Scientific classification
- Kingdom: Animalia
- Phylum: Chordata
- Class: Chondrichthyes
- Subclass: Elasmobranchii
- Division: Selachii
- Order: Carcharhiniformes
- Family: Pentanchidae
- Genus: Pentanchus H. M. Smith & Radcliffe, 1912
- Species: P. profundicolus
- Binomial name: Pentanchus profundicolus H. M. Smith & Radcliffe, 1912

= Onefin catshark =

- Genus: Pentanchus
- Species: profundicolus
- Authority: H. M. Smith & Radcliffe, 1912
- Conservation status: LC
- Parent authority: H. M. Smith & Radcliffe, 1912

Species of shark

The onefin catshark (Pentanchus profundicolus) is a species of shark belonging to the family Pentanchidae, the deepwater catsharks. It is the only member of its genus, Pentanchus. It is known from two specimens collected from the Tablas Strait and Mindanao Sea off the Philippines in the Western Central Pacific. It is classified as harmless to humans and of least concern to the IUCN redlist.

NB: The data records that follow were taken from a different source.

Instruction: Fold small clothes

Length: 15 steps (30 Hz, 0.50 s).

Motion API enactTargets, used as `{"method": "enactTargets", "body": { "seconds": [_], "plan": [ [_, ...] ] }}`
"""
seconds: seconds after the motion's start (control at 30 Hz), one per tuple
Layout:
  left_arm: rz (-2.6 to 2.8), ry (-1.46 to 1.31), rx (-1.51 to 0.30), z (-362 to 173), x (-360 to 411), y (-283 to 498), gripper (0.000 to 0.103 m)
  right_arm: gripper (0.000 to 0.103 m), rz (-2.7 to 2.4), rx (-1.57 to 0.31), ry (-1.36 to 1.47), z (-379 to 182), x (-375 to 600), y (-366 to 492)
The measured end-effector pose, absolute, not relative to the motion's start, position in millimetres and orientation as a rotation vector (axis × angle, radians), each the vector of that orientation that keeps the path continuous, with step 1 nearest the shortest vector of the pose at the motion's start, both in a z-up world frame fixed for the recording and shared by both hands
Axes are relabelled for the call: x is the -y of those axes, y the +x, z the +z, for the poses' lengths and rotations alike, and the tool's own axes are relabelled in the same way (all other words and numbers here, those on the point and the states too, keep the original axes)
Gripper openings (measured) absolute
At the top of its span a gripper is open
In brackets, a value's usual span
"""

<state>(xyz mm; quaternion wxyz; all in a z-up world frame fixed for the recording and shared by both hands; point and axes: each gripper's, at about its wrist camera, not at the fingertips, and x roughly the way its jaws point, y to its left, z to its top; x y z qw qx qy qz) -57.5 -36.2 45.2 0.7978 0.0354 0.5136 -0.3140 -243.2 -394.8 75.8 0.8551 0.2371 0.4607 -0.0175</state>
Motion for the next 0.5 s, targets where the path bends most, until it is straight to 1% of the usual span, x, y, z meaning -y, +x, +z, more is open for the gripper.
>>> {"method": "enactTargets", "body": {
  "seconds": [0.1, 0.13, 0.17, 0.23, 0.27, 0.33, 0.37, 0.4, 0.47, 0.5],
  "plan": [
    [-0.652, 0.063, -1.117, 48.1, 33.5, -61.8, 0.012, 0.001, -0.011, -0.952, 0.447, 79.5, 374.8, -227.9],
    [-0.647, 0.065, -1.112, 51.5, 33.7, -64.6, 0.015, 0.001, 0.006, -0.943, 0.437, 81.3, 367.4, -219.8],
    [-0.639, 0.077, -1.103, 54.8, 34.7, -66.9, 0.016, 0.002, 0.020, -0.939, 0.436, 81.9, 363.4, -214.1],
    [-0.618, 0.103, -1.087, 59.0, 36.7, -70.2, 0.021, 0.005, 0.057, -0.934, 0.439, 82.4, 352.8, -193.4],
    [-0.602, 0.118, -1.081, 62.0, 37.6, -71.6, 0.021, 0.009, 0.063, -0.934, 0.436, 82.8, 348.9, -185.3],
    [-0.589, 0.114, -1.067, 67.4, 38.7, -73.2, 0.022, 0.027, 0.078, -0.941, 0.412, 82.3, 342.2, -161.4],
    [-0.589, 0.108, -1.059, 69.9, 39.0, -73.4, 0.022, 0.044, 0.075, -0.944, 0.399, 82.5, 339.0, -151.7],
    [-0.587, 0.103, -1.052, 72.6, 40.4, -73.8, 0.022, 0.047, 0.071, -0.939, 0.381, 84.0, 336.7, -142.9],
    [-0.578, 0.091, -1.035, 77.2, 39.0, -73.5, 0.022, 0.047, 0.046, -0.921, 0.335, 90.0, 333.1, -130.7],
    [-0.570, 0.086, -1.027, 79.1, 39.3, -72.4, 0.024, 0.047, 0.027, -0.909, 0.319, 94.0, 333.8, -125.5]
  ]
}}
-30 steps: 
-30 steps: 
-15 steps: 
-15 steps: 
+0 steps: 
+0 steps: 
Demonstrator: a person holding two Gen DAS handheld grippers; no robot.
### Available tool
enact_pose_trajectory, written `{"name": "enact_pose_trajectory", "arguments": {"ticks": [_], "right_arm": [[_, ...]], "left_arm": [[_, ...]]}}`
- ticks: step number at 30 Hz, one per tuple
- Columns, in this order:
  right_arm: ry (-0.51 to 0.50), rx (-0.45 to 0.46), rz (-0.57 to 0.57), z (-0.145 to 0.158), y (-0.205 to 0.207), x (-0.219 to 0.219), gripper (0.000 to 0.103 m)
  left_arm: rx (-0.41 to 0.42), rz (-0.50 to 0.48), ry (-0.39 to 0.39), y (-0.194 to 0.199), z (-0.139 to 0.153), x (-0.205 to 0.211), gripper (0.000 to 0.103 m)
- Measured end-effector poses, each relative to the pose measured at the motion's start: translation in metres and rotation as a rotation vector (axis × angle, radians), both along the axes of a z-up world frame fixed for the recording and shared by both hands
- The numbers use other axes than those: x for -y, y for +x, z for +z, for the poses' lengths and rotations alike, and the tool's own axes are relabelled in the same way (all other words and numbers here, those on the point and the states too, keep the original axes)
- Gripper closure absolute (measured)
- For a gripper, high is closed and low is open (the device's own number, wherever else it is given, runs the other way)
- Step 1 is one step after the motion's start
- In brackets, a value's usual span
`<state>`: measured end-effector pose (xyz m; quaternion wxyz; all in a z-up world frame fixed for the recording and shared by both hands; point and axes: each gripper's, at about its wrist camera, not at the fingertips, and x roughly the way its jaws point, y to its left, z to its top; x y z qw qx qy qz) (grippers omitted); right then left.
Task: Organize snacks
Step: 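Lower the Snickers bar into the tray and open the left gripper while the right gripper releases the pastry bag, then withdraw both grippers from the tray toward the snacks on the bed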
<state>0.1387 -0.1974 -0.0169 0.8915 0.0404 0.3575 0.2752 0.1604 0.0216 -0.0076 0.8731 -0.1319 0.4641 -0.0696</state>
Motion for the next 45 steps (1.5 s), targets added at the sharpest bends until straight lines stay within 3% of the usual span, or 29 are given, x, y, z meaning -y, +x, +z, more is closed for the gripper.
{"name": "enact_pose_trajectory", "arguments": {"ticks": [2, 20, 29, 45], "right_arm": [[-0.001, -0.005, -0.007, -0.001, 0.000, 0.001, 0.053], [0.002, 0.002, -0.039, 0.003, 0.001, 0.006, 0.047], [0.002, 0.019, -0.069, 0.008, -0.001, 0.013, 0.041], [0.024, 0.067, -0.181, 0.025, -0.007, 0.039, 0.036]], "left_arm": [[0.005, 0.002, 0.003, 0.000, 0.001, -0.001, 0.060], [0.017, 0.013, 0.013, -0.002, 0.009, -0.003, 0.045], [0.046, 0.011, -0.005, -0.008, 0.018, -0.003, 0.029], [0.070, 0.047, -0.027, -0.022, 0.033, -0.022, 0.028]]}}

== Description & behaviour ==
The Onefin catshark is a small, dark brown shark. It only has five pairs of gills and one dorsal fin near its tail. It has an elongated and flattened head which is pointed at the nose. Its anal fin is notably long - larger than the pelvic and dorsal fins. The caudal fin is also elongated. The maximum known length of the catshark is 51cm.

They tend to live between depths of 673m to 1069m.

== Etymology ==
The scientific name Pentanchus' is possibly a mix between the word penta, from the Greek pente meaning five, and anchus, a possible abridgment of the Greek branchos meaning gill. This would refer to the five pairs of gills the shark has, which would make the shark unique if it were a hexanchoid - the authors mistakenly believed this to be the case.